# Blue legged centipede?



## Herp13 (Aug 3, 2006)

Would this species be a good beginner centipede? I have never kept one before and was just wondering. If they arn't then what species would you suggest?


----------



## Chilopet (Aug 3, 2006)

I have one and i love it.  Pretty easy going as far as centipedes go.  It dosent freak out when i open the lid to its cage.  I can even pick up its cage and he will just go about his business like nothing happened.  Mine stays buried in a tunnel he made during the days and comes out most every night around 7pm.  They are mid sized and not very aggressive.  I would say that they are very good for beginners.
my bluering http://www.arachnoboards.com/ab/gallery/files/8/8/1/0/blueringed.jpg


----------



## 1945 (Aug 3, 2006)

nice!!:drool:


----------



## 1945 (Aug 3, 2006)

How Long Your “bule Leg”


----------



## cacoseraph (Aug 3, 2006)

1945 said:
			
		

> How Long Your “bule Leg”


these are different then your "blue leg". these are Ethmostigmus species, from Africa.  they are one of the calmest centipedes i have found yet.

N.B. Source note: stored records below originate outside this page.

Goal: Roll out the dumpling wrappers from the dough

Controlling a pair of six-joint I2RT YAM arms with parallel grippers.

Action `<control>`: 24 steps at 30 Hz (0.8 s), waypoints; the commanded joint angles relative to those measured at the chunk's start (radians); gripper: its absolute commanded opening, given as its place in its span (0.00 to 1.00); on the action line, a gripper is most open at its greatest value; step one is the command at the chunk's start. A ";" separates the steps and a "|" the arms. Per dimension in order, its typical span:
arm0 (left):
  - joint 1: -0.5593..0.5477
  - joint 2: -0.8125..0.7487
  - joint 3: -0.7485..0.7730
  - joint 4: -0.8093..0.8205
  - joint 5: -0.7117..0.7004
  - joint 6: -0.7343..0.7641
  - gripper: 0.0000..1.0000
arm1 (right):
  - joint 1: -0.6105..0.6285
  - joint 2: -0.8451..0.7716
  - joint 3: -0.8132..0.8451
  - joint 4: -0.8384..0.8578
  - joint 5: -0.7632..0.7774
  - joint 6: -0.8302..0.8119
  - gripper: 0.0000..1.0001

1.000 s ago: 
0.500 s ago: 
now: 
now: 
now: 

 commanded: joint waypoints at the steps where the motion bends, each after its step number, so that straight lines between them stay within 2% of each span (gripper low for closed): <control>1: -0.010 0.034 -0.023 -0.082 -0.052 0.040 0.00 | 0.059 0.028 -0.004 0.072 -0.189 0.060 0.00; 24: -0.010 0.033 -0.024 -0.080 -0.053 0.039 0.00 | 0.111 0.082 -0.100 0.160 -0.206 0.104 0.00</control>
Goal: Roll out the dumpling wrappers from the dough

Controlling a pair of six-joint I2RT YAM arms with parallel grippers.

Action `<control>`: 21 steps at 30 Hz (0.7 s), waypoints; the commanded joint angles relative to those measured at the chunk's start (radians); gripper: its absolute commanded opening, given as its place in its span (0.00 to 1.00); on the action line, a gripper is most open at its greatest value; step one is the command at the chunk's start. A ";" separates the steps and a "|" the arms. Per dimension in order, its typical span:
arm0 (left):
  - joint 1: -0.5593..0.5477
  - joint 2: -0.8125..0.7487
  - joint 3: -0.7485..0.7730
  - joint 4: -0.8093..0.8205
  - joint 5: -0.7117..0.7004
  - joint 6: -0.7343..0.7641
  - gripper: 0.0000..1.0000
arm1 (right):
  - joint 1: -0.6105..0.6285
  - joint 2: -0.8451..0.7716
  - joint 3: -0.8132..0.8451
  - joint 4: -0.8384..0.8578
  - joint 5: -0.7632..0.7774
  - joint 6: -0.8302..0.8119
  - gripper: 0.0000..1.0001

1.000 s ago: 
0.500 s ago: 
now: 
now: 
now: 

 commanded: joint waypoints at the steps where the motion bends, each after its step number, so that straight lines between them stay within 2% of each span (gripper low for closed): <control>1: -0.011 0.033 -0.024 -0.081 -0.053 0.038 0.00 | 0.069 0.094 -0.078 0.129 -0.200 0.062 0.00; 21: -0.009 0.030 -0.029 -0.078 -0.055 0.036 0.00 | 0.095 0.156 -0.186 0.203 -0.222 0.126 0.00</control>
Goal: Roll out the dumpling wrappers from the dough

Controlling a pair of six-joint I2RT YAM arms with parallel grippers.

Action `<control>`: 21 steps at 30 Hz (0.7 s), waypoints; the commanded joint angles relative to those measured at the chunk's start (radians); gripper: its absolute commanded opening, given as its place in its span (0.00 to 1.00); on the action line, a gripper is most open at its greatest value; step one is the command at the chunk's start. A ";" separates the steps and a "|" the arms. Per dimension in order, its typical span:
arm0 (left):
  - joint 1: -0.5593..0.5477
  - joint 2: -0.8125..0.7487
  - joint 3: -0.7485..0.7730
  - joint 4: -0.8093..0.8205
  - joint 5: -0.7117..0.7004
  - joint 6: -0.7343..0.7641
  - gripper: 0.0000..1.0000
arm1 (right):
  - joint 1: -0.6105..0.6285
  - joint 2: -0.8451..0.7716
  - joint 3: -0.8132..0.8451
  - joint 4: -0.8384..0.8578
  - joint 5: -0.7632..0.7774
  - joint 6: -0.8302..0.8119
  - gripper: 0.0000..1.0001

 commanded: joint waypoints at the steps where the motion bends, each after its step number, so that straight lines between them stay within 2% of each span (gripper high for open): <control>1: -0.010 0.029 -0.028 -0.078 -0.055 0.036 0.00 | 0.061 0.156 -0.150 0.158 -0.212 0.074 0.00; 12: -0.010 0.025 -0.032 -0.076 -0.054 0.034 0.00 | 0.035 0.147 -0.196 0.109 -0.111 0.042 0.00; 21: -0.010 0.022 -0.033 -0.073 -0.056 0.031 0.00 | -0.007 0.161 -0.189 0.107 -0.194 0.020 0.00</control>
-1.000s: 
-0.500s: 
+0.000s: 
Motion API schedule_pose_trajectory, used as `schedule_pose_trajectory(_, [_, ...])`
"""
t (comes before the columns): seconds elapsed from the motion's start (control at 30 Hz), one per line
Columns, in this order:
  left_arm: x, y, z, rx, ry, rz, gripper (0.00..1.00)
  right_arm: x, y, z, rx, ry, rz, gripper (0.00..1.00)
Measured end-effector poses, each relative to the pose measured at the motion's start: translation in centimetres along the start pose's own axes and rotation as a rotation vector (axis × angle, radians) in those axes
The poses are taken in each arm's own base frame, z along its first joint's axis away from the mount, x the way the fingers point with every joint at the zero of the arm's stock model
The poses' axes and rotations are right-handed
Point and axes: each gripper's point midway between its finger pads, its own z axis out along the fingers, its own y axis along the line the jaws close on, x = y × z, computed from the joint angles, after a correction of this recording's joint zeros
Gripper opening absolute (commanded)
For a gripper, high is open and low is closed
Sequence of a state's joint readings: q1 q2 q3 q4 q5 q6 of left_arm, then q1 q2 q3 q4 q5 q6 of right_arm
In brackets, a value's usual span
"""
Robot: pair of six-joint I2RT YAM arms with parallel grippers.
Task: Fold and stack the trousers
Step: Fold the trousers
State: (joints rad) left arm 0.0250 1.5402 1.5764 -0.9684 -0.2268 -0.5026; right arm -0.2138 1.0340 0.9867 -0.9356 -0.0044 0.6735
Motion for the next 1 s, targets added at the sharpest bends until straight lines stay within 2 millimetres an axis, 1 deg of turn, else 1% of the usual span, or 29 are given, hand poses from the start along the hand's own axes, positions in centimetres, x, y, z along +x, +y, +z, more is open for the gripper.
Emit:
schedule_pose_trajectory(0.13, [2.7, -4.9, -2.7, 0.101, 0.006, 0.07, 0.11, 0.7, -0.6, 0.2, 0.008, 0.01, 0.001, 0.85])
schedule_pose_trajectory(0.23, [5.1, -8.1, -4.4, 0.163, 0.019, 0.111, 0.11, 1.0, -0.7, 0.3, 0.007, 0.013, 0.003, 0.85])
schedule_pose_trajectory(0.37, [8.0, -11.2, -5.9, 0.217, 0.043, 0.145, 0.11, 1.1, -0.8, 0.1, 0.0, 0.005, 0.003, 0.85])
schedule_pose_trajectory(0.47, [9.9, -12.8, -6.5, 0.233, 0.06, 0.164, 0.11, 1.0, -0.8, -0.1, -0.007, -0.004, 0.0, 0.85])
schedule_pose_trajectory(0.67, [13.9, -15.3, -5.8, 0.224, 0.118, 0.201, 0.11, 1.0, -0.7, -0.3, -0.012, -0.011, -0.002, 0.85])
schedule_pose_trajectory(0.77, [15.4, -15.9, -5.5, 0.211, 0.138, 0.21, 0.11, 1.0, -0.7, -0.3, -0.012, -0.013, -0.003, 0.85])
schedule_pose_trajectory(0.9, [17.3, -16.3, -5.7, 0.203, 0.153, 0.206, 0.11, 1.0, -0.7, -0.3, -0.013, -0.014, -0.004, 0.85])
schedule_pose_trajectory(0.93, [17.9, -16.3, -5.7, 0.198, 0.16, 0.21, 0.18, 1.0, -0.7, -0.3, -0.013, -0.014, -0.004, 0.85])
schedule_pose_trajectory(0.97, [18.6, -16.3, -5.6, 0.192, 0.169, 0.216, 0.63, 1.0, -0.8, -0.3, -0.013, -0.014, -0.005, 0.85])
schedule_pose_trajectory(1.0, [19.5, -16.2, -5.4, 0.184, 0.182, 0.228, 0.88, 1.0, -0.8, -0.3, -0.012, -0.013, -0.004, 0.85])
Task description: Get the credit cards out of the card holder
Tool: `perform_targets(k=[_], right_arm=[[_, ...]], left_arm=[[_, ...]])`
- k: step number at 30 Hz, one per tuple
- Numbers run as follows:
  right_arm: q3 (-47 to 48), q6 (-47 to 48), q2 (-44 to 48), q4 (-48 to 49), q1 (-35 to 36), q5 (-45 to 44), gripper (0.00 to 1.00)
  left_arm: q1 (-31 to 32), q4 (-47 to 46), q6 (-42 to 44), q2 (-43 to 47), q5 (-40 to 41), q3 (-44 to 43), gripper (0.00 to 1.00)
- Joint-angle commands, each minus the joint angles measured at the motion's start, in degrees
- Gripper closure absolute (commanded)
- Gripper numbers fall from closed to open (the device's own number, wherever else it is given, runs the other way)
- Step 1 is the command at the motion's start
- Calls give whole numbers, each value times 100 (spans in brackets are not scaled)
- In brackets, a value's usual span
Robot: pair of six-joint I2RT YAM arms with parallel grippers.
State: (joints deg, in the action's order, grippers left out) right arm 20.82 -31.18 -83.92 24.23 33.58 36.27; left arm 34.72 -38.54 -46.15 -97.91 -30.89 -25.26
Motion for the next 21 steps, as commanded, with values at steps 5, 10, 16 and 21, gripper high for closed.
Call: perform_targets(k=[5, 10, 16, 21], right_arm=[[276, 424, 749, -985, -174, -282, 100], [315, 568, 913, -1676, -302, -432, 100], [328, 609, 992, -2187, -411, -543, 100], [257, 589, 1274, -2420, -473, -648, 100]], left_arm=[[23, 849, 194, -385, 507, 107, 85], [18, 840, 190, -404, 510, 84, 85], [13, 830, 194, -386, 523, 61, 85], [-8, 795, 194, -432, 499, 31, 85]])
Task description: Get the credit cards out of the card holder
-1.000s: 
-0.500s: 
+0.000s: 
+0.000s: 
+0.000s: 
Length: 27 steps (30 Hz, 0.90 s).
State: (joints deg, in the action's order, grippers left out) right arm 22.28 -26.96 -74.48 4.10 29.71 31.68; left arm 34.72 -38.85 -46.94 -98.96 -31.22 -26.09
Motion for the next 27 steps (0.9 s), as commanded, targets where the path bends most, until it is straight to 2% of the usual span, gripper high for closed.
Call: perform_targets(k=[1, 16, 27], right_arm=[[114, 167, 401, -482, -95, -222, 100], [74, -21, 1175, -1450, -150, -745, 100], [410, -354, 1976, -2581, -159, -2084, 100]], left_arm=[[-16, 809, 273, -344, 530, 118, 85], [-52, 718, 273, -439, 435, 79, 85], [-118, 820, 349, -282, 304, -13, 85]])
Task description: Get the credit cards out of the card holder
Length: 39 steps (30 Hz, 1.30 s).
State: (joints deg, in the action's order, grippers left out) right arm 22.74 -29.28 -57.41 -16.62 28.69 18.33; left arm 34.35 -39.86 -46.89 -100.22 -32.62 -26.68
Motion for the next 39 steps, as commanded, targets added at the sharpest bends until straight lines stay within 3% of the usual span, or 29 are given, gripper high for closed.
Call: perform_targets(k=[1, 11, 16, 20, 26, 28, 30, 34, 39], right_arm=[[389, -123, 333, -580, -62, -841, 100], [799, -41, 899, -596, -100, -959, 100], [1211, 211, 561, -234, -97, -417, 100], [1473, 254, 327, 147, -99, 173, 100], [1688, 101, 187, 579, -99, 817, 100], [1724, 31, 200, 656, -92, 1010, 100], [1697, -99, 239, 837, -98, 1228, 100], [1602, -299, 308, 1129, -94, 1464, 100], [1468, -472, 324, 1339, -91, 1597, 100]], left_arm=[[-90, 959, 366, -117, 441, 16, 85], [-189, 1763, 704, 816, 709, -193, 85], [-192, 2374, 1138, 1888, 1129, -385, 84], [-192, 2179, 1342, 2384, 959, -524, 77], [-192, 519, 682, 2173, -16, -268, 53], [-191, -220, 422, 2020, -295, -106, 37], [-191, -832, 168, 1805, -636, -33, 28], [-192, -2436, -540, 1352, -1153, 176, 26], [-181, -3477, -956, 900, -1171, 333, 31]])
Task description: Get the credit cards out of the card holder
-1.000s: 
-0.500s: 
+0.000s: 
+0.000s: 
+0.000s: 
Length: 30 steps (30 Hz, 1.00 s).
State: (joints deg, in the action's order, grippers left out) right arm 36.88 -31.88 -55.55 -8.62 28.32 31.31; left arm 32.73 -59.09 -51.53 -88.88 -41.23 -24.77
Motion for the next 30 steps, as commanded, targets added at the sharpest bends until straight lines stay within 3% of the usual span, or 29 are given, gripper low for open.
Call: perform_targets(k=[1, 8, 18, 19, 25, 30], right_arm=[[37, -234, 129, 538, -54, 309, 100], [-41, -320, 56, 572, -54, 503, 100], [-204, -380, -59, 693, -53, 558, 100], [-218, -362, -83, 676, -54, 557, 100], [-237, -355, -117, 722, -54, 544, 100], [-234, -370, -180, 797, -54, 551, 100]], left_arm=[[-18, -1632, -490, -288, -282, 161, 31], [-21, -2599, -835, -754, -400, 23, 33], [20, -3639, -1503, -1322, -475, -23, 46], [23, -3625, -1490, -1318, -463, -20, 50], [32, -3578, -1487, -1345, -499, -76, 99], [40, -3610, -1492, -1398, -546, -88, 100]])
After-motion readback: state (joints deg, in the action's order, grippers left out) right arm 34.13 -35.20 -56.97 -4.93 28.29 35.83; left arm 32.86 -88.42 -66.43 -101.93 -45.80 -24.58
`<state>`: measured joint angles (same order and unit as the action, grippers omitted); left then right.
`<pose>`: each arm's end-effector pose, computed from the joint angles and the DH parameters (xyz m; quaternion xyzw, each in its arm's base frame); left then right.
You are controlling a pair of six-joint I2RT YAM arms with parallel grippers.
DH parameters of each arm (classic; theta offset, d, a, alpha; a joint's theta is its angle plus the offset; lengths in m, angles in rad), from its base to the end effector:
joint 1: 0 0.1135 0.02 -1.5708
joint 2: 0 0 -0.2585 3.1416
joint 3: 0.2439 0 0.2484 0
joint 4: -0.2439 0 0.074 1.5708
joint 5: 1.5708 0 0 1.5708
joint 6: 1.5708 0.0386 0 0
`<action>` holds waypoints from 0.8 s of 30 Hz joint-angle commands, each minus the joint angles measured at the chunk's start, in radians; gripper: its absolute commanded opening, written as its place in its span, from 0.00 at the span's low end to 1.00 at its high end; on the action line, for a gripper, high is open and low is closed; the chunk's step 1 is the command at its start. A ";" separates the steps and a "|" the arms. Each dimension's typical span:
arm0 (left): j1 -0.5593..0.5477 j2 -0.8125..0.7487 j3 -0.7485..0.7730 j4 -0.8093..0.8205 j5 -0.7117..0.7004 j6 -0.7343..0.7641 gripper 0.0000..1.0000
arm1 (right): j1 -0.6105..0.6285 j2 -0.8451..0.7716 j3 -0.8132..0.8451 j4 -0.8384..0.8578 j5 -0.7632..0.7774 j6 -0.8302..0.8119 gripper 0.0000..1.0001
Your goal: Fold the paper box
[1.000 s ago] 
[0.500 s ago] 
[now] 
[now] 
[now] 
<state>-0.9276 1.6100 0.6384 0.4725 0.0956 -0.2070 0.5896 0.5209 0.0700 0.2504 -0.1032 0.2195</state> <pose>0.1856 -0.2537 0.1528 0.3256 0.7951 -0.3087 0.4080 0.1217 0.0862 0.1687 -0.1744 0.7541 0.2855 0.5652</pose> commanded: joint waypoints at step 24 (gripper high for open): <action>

they can get a little nippy when their cage temp gets above 90*F, but when they are around 75*F they are *hard* to get to bite you. this pic is from winter time, iirc





i'm not saying you should put a centipede on your face... but it is a rather nice way of demonstrating my belief in the docility of this species


----------



## 1945 (Aug 3, 2006)

it's have more attack consciousness

build not small


----------



## Chilopet (Aug 3, 2006)

mine is about 4.5 inches


----------



## IguanaMama (Aug 4, 2006)

I really like that centipede, do you know who has them for sale?  Please pm me if you do.  I am looking for a "calm" one for my first.


----------



## cacoseraph (Aug 4, 2006)

swifty has captive hatched bluerings for sale. he calls them Scolopendra morsitans... but most of the dealers call the Ethmostigmus S. morsitans for some reason.


----------



## bistrobob85 (Aug 4, 2006)

?&$%?$/%"$/, he only does US sales... great... Would someone actually get me some and send them here? How complicated can things be?!?!

 phil.


----------